The despair of producers in Larissa after the destruction caused by yesterday’s bad weather, as well as the “indifference” of the government, is highlighted by the Secretary of the parliamentary group of PASOK-Movement for Change and MP, Evangelia Liakouli.
“Due to the absolute drought of the last few months, the farmers and livestock breeders of Larissa were forced yesterday to face the consequences of the sudden bad weather that struck our troubled region. Many areas of the municipality of Kileler, in Eleftherai, in Terpsithea, Vryssia Farsalon and elsewhere, were “dressed in white” from extensive hailstorms and for the people of the land, who saw their efforts destroyed again, despair is now evident,” the MP notes, adding that “what was not drowned last year due to Daniel and Elias wilted from the lack of water throughout July and August, and whatever survived this ordeal was hit by hail.”

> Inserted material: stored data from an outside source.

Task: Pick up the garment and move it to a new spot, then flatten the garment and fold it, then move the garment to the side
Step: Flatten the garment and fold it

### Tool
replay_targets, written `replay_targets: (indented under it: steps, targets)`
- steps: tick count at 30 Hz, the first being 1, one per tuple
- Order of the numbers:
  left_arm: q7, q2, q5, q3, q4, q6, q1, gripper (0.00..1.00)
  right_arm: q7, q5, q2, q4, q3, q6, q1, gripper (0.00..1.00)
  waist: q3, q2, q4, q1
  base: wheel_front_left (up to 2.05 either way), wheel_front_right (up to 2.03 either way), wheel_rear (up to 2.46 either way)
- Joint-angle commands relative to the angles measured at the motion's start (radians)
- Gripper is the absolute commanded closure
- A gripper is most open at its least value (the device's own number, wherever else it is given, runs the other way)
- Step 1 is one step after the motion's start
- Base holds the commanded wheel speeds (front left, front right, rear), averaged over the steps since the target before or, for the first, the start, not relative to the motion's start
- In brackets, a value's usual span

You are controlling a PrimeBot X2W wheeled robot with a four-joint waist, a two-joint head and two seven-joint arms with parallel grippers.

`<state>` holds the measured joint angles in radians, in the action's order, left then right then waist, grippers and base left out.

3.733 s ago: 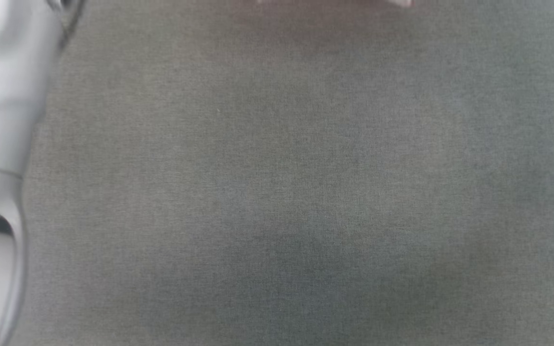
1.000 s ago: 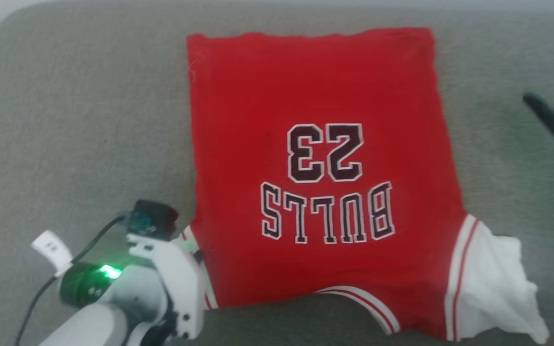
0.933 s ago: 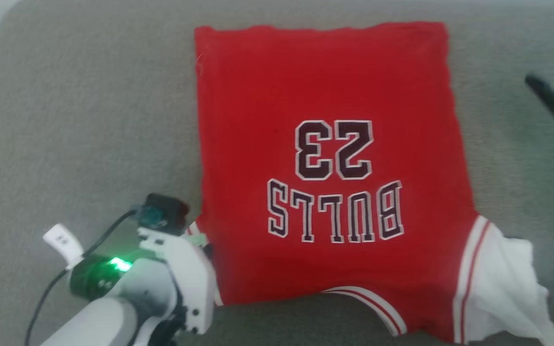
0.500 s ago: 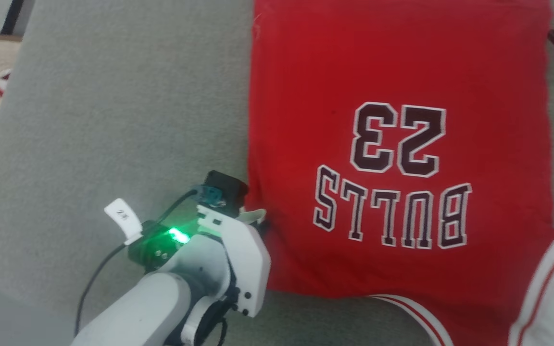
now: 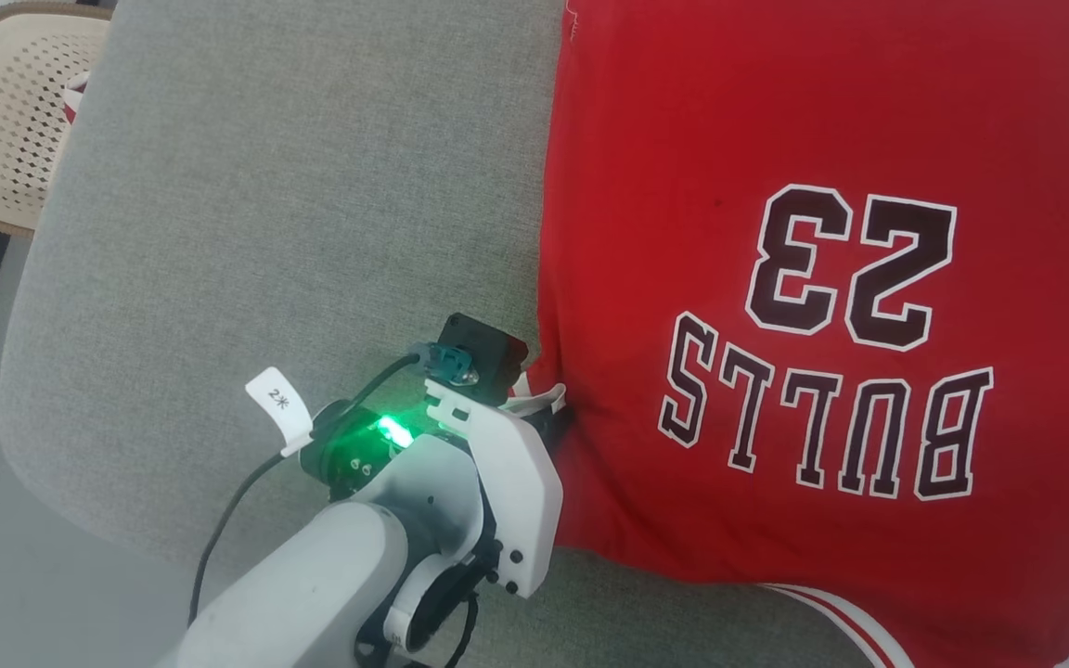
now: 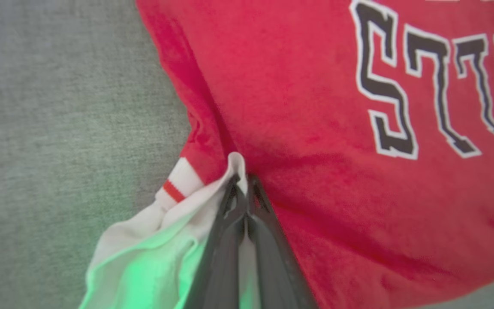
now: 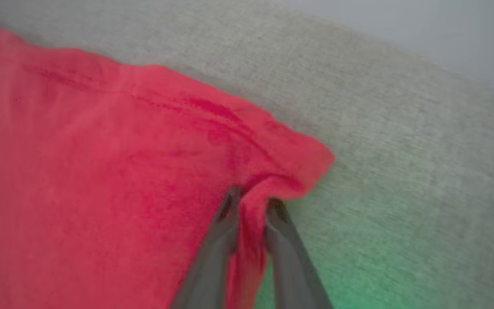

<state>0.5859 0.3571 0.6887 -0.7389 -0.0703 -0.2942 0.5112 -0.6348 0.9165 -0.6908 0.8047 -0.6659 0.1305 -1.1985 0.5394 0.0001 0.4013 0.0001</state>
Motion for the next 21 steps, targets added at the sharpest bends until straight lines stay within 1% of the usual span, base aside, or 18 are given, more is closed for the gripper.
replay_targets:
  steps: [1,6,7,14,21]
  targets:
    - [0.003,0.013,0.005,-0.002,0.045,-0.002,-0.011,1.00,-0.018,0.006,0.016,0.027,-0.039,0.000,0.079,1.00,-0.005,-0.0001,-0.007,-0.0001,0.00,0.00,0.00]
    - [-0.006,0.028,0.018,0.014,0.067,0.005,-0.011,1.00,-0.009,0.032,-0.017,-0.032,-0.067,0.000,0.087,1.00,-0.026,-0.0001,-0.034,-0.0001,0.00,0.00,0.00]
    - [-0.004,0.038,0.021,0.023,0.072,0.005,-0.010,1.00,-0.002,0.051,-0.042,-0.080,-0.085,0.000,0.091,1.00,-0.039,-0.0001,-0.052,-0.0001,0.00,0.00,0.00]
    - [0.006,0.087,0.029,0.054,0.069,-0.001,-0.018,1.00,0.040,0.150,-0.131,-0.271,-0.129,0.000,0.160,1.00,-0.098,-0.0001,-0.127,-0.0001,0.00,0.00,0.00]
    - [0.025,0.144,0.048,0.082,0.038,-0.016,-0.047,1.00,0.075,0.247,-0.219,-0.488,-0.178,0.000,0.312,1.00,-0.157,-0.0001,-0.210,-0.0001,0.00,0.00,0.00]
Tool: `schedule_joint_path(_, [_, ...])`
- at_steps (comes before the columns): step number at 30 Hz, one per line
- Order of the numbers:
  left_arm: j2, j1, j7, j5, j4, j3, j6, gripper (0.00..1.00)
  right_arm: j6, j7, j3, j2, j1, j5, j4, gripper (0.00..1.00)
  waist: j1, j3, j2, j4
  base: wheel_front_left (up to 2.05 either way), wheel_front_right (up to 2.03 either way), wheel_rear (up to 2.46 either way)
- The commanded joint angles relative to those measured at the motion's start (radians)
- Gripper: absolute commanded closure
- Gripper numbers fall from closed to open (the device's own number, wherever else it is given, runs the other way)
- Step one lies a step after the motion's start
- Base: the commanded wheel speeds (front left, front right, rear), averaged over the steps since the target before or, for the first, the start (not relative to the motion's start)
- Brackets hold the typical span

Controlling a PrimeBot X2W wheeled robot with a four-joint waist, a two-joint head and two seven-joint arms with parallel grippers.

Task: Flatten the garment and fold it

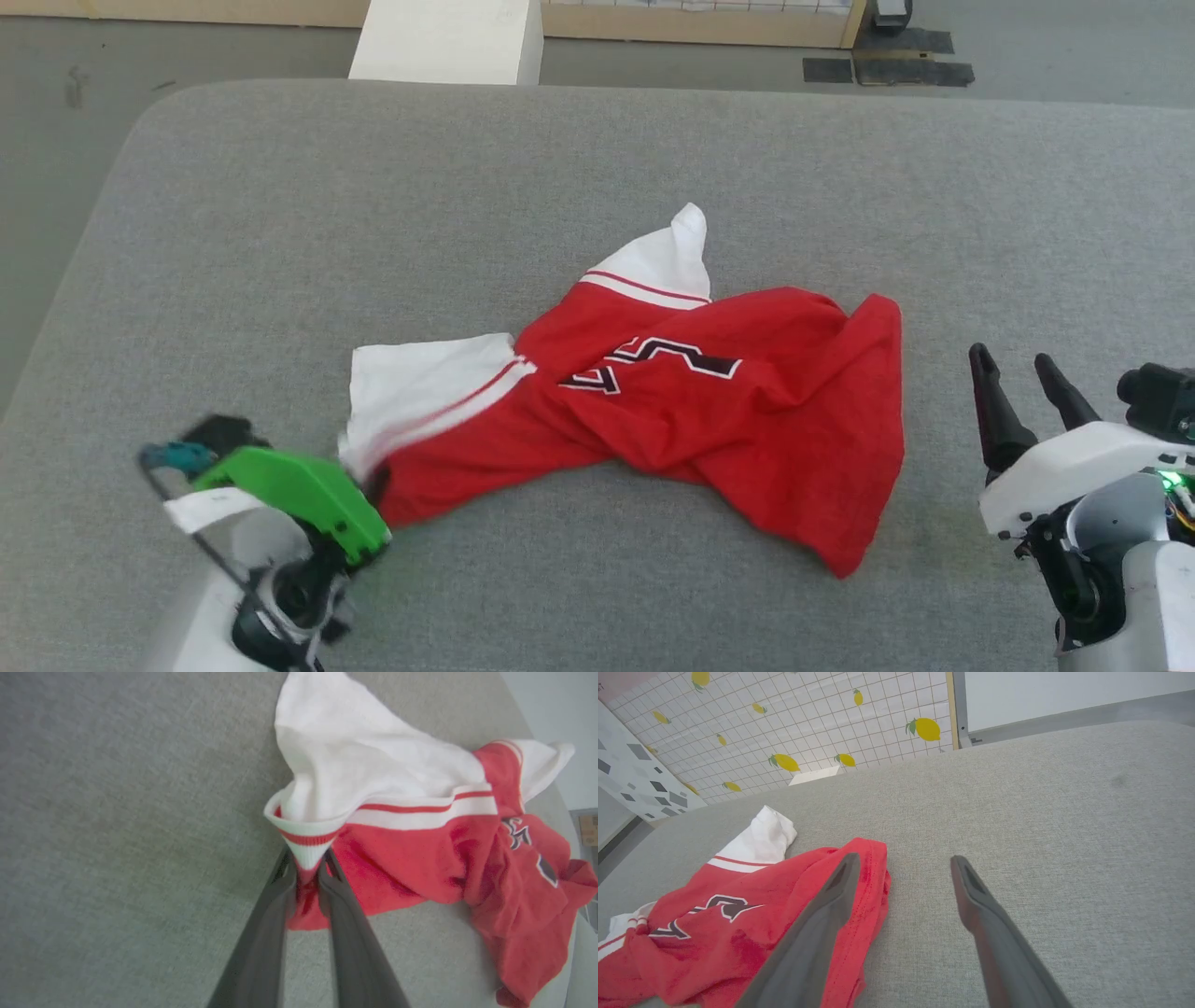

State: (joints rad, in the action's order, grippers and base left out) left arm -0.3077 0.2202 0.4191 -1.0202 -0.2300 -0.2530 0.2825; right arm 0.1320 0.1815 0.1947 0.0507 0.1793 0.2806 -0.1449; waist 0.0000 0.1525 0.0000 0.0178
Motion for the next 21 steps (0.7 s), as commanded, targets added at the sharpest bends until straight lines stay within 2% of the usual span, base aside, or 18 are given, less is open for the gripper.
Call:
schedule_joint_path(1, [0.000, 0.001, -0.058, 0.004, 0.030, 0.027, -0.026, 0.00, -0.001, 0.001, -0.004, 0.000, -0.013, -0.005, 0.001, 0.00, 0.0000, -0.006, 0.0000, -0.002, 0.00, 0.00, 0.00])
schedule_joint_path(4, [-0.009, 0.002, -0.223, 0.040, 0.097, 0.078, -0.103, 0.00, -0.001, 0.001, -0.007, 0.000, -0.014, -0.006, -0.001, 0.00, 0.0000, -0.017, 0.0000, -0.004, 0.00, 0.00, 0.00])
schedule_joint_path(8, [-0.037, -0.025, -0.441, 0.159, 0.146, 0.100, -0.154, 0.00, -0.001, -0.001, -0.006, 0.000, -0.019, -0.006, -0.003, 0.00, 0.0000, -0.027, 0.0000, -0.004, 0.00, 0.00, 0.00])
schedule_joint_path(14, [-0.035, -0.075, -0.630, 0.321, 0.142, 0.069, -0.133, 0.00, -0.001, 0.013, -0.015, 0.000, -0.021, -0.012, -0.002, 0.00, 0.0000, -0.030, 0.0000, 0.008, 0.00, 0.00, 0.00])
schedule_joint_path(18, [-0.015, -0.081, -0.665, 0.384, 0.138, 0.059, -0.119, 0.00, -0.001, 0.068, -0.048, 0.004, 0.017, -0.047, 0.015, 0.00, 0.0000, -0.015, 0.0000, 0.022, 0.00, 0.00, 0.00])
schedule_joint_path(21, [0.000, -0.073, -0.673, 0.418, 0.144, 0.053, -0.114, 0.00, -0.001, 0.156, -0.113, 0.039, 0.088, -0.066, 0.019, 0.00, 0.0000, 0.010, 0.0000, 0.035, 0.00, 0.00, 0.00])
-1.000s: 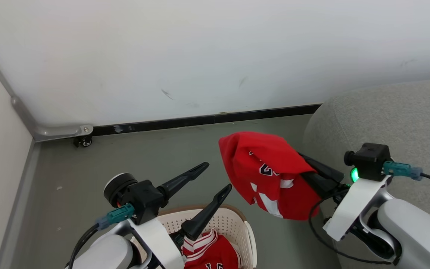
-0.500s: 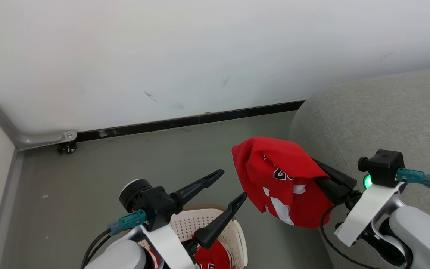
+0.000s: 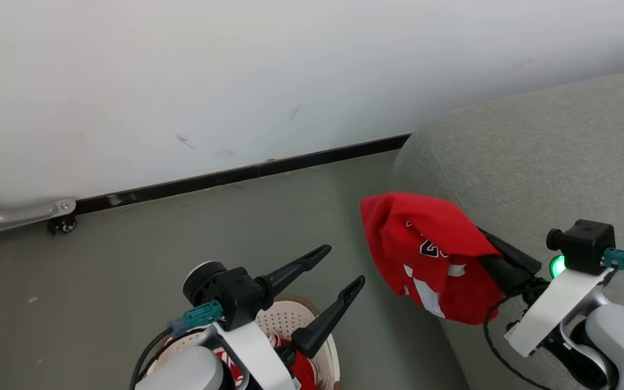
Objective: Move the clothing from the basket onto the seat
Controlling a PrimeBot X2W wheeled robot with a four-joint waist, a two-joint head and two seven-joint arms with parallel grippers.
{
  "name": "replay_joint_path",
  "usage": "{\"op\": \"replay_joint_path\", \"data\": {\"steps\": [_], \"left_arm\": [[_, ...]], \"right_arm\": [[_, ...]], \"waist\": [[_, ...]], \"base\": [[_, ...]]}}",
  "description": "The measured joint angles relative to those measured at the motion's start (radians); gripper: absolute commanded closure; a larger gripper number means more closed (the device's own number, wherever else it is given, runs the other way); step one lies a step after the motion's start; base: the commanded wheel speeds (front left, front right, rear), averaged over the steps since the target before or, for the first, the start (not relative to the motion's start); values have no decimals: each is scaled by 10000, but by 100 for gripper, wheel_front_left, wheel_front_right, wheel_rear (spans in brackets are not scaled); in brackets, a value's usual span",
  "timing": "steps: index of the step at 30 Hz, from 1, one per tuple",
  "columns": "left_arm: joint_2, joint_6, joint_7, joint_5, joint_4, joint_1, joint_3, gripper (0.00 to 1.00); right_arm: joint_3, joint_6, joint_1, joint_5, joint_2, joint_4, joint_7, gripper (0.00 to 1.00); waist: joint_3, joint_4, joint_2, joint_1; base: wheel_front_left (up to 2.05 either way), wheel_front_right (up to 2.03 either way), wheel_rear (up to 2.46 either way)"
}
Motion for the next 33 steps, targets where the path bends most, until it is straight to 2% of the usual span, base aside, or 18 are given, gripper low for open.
{"op": "replay_joint_path", "data": {"steps": [19,33], "left_arm": [[-161,0,-98,8,343,-569,-163,0],[54,0,-174,272,389,-894,27,0]], "right_arm": [[-1118,0,603,-13,-65,-50,-430,100],[-1894,0,140,0,121,297,-554,100]], "waist": [[484,-1175,0,0],[1217,-1663,0,0]], "base": [[0,0,0],[0,0,0]]}}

“Despite the ‘game of thrones’ of natural disasters and erratic destructive weather phenomena, what remains ‘stable’, however, is the government’s indifference regarding all this: relentless babble, bravado and statements that always remain mere statements. A government that on camera –after the disasters or diseases, like the recent plague– keeps ‘promising’ fair compensation and substantial support for farmers and livestock breeders, and as soon as the cameras leave, it forgets their very existence. A government that in three years of skyrocketing production costs for animal feed, fertilizers, medicines, diesel, electricity, attempted to convince us with ‘crumbs’ and ‘aspirin’ that it ‘supports’ the primary sector, failing to convince anyone else apart from its self-righteous and self-referential self. A government that for more than five years in power still ‘deliberates’ without ever completing the amendment of the ELGA Regulation, in order to cover damages to agricultural production due to the effects of the Climate Crisis. A government that recently couldn’t even be bothered to have a representative or one of its MPs participate in the very serious debate about the huge issue of water scarcity in Thessaly,” she adds.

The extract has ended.